As temperature records continued to tumble last summer, a timely experiment using TERN data has added to our understanding about how Australian woodlands cope with extreme heat.
Just like 2018, this year again began with extraordinary, record-breaking heat waves throughout Australia’s southern and eastern states. Thanks to TERN’s nation-wide ecosystem monitoring infrastructure, data now exist that are enabling researchers to investigate the impact that such extreme heat has on Australian ecosystems.
Recently, researchers from Western Sydney University, the ARC Centre of Excellence for Climate Extremes and other institutes showed that trees actively stop photosynthesising but keep transpiring to beat the heat during extreme events.
“Such a response is akin to humans sweating,” says lead researcher Dr Martin De Kauwe. “To get a better understanding of this physiological response at an ecosystem scale, we used data from seven TERN Ecosystem Processes monitoring sites within the global FLUXNET database.”
“Without the data from TERN, our analysis wouldn’t have been possible because the global FLUXNET data collection doesn’t sample locations in sufficiently extreme environments outside of Australia,” says Martin.
Decoupling photosynthesis and transpiration for better climate models
The research focused on both the days leading up to a temperature extreme (> 37∘C) and heatwaves, which are three or more consecutive days above 35∘C.
“In the days leading up to a heatwave, we found reduced photosynthesis and sustained or increased transpiration at seven Australian evergreen wooded flux sites,” reports Martin.
“However, in these events, our results indicate that the increasing atmospheric demand for water was also driving an increase in the transpiration rate. When we focussed on heatwaves, we were unable to conclusively disentangle the decoupling between photosynthesis and transpiration and the response of transpiration to increasing the vapour pressure deficit.”

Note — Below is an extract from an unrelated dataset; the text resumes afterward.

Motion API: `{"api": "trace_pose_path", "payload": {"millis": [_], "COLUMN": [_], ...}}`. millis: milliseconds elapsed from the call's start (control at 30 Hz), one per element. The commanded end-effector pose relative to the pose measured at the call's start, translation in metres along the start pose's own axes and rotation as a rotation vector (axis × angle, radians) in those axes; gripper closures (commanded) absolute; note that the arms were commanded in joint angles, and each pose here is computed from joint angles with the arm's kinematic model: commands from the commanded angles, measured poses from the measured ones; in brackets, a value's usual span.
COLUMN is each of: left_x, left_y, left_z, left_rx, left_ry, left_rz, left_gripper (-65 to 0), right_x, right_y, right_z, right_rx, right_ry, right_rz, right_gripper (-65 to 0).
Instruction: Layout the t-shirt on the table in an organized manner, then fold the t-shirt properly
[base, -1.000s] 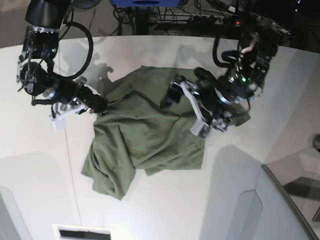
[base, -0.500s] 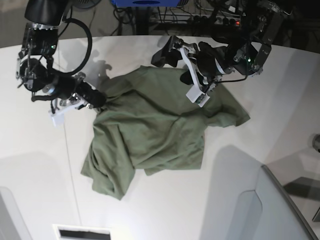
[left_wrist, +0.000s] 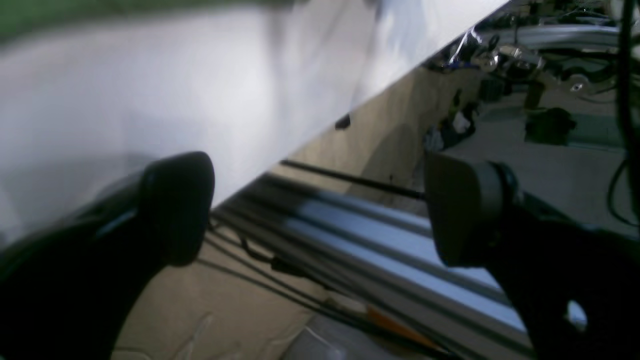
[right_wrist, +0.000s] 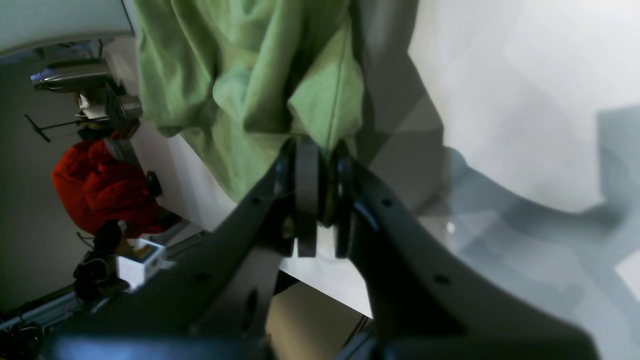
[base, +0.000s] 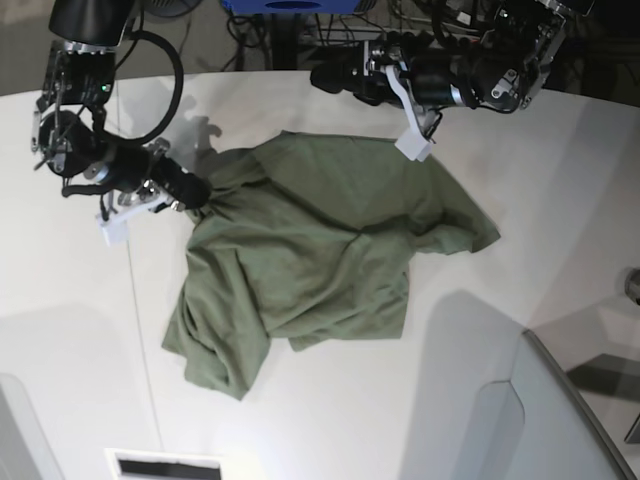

“Now the challenge is to understand why this novel ‘leaf cooling’ response during heat extremes – that has been observed experimentally – is harder to decipher at the ecosystem scale,” Martin adds.
Current land surface models used in climate models do not have a mechanism to allow plants to maintain transpiration whilst not taking up carbon. Not accounting for this behaviour in models may mean that we underestimate both the resilience of Australian vegetation to future climate extremes, as well as any vegetation-atmosphere feedbacks.
Whilst further work is needed to translate this research into better models, Martin strongly supports Professor Andy Pitman’s judgment that Australia’s flux monitoring sites, including TERN’s, “provide perhaps the world’s most valuable observations for building and evaluating the land models needed for projecting future droughts and heatwaves.”
As heat extremes become more commonplace, understanding and predicting the response of Australia’s ecosystems and their services becomes more important. TERN is committed to supporting experimental work that is helping us plan for a hotter, more extreme future.